How many lines of the data contain the word "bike"? Give only that number.

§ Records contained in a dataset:
◇ ◇ ◇ ◇ ◇
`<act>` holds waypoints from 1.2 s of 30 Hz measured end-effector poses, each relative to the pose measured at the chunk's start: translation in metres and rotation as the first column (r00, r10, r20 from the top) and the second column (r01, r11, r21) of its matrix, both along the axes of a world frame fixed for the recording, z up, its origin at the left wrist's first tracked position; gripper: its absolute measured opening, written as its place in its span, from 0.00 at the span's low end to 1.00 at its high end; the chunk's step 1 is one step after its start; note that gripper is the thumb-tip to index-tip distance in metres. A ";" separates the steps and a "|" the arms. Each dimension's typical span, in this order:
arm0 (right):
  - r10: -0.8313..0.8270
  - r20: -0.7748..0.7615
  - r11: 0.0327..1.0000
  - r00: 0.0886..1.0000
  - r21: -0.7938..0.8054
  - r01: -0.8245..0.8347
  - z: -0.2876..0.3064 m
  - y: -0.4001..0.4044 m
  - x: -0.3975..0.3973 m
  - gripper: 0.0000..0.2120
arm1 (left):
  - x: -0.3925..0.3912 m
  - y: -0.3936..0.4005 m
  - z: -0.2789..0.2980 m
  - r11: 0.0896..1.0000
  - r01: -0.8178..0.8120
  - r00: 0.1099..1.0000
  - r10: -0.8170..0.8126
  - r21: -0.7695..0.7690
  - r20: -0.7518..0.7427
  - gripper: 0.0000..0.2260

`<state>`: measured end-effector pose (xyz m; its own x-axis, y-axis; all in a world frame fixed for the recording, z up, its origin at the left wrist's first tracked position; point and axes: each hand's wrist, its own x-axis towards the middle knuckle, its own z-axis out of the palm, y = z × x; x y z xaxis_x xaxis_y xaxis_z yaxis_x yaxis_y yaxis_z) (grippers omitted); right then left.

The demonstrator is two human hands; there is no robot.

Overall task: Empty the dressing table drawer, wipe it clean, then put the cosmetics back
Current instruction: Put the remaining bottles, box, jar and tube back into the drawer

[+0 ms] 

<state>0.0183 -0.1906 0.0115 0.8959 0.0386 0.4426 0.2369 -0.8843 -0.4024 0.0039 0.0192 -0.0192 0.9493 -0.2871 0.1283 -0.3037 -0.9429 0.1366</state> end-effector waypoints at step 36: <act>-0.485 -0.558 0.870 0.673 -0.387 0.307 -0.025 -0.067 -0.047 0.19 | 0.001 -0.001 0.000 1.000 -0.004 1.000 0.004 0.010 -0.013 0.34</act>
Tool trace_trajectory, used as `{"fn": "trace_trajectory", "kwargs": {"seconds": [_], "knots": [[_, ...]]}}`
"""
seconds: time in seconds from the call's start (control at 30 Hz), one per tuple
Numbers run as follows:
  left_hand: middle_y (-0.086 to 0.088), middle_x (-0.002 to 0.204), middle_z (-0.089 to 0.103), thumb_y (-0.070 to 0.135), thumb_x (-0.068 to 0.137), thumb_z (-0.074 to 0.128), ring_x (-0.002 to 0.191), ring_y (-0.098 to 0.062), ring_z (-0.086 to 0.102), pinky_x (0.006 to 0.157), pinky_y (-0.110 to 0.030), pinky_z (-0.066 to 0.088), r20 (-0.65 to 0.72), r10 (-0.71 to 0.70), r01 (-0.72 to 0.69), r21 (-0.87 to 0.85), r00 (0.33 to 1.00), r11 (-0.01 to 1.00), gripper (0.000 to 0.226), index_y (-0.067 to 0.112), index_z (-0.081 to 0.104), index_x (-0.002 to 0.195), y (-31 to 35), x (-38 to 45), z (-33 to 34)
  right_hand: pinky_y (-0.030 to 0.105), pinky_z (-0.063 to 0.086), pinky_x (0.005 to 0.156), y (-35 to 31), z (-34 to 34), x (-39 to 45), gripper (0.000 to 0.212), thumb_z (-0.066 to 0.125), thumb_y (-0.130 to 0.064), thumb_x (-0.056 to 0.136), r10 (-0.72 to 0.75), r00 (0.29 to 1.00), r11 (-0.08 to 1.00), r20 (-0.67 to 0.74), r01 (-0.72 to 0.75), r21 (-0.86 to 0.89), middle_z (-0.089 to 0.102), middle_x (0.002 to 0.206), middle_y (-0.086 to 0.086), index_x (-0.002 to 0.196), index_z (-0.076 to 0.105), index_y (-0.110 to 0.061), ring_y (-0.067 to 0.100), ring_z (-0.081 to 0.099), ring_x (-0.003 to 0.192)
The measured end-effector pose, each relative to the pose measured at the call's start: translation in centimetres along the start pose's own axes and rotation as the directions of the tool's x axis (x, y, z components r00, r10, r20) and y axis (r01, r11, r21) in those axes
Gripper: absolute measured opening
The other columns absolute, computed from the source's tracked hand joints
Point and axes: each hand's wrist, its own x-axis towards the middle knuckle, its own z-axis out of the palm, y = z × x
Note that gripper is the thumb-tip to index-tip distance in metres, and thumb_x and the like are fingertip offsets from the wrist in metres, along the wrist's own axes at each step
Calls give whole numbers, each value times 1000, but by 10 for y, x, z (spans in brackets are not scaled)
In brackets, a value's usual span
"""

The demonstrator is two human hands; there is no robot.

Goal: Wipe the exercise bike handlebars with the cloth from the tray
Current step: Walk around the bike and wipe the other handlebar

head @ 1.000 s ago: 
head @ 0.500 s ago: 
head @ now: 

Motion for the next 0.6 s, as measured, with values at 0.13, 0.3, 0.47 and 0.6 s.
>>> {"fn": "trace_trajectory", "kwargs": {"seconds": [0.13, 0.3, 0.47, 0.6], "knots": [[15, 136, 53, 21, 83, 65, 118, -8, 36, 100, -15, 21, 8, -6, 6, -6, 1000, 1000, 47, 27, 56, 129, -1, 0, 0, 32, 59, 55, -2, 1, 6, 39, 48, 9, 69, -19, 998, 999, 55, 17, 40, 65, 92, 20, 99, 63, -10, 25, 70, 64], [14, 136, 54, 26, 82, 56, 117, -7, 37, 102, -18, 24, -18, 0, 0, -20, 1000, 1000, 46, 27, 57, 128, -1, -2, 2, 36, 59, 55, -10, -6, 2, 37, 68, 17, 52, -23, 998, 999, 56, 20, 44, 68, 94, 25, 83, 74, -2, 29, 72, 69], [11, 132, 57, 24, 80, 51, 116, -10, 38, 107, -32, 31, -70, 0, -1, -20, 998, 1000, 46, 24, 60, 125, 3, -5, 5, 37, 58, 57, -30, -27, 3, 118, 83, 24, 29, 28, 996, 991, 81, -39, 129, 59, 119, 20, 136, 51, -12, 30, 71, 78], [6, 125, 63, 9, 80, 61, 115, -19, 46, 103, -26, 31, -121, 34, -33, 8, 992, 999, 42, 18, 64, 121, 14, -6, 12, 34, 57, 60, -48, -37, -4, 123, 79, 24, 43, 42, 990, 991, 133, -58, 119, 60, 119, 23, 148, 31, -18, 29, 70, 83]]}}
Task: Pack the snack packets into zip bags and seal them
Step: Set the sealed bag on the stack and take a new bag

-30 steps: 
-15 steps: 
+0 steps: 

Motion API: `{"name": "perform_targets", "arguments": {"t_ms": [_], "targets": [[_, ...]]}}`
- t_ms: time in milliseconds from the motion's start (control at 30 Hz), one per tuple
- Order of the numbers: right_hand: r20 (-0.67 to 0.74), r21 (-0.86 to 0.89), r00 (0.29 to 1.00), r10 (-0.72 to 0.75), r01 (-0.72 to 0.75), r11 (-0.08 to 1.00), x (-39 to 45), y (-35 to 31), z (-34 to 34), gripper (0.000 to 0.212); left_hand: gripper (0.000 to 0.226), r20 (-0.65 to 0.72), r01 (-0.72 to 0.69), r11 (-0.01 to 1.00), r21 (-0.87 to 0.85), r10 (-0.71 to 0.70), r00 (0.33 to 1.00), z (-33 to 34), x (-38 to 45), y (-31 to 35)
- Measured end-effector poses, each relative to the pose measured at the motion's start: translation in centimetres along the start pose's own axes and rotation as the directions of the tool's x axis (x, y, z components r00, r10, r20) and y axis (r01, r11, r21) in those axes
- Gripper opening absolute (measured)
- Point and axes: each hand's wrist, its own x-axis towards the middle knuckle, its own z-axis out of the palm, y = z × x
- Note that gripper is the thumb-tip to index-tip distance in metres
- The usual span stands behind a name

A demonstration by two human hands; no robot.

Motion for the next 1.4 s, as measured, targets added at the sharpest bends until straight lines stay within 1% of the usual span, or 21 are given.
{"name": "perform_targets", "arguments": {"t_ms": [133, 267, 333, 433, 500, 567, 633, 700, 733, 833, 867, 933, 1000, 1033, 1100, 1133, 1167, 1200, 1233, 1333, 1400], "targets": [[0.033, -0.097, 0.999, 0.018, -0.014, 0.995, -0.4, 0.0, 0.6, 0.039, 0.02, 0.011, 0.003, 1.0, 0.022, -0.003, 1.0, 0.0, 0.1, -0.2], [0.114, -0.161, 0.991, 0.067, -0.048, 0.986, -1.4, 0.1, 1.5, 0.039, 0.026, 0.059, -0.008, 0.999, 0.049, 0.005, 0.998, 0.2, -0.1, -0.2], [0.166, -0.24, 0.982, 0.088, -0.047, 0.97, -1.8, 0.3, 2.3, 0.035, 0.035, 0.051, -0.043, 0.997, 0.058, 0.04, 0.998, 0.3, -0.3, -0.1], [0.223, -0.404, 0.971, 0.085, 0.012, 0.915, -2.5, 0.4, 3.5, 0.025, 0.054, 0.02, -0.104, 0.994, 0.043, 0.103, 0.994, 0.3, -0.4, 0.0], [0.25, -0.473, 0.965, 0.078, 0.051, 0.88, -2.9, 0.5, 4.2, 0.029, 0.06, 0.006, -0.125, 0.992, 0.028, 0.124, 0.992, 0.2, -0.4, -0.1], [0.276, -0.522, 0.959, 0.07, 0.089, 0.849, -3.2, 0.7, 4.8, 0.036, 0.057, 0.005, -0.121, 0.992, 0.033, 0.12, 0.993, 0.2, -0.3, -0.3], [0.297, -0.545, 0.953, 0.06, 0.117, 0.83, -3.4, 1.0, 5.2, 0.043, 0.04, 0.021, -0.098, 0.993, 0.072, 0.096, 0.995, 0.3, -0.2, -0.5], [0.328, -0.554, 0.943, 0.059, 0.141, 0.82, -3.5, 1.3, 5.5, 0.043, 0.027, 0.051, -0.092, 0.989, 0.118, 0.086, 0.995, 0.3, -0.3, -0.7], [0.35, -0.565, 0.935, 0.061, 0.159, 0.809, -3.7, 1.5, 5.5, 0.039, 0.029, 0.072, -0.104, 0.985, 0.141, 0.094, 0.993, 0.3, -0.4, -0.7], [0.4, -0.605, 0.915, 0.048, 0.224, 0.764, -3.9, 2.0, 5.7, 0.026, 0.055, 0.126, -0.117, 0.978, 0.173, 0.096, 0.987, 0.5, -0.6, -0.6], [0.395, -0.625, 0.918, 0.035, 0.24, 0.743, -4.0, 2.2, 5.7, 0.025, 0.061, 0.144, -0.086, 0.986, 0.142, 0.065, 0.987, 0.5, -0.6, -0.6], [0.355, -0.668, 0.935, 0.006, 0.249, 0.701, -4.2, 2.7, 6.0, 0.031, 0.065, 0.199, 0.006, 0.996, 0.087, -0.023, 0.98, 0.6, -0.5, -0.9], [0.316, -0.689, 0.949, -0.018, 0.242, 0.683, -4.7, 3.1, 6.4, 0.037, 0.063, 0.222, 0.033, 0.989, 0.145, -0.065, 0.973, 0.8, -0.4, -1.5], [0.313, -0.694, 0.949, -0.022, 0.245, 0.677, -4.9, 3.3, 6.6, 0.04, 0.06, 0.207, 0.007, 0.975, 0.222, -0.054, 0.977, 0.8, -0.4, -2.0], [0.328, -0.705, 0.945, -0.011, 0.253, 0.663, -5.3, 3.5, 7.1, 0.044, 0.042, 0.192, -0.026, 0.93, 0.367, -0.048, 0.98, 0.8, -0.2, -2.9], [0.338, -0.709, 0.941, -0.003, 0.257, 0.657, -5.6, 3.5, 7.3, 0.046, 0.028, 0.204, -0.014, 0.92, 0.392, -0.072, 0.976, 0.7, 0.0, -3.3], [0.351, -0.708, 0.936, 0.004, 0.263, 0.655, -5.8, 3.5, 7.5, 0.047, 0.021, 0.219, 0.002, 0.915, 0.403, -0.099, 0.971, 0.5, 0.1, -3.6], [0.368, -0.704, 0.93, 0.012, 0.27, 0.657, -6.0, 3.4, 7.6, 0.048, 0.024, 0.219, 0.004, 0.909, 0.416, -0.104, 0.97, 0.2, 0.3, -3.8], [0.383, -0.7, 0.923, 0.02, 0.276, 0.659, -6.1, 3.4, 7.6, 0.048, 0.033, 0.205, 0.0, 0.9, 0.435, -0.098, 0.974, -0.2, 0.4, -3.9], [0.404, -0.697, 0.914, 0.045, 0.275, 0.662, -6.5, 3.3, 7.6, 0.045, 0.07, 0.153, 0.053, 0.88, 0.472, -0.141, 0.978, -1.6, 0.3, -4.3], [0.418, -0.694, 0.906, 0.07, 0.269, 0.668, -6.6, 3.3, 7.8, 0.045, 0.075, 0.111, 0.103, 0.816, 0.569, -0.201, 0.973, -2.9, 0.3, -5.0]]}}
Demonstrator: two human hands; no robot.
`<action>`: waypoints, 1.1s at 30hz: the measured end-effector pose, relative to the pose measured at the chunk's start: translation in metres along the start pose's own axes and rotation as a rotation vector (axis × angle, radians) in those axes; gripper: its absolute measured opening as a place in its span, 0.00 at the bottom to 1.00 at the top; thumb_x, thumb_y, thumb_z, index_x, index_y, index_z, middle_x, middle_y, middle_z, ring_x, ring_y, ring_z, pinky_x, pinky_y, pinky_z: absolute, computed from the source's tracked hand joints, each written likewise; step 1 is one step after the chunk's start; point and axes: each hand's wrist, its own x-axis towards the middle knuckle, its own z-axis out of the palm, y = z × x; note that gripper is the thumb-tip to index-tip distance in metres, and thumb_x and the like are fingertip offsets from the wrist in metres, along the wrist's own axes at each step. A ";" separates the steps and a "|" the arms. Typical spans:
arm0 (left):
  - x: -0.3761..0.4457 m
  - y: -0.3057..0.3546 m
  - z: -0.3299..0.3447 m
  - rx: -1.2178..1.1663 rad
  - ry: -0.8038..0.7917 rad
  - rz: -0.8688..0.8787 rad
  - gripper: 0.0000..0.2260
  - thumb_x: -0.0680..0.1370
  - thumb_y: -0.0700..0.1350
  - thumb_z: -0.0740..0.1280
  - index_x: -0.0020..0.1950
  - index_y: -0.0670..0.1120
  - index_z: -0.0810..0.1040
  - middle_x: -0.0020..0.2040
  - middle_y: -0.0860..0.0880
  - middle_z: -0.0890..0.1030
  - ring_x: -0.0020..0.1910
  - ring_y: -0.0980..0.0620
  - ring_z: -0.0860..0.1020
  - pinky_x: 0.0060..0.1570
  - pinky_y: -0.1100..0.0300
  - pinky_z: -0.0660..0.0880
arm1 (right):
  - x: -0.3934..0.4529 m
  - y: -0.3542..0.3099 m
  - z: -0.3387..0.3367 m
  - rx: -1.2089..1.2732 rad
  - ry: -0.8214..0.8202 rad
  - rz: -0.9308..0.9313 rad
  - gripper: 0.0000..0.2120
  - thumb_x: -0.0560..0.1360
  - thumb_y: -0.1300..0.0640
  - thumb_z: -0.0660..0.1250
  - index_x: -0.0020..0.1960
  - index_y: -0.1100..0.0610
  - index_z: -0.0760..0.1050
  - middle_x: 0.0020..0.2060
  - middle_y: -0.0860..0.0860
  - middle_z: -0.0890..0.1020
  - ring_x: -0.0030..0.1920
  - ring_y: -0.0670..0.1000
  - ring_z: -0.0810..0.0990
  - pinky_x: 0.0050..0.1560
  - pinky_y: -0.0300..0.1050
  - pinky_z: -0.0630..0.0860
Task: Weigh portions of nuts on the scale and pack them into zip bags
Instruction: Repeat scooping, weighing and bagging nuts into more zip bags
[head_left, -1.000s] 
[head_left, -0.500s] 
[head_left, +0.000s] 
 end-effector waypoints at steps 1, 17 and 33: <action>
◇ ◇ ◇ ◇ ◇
§ Problem solution: 2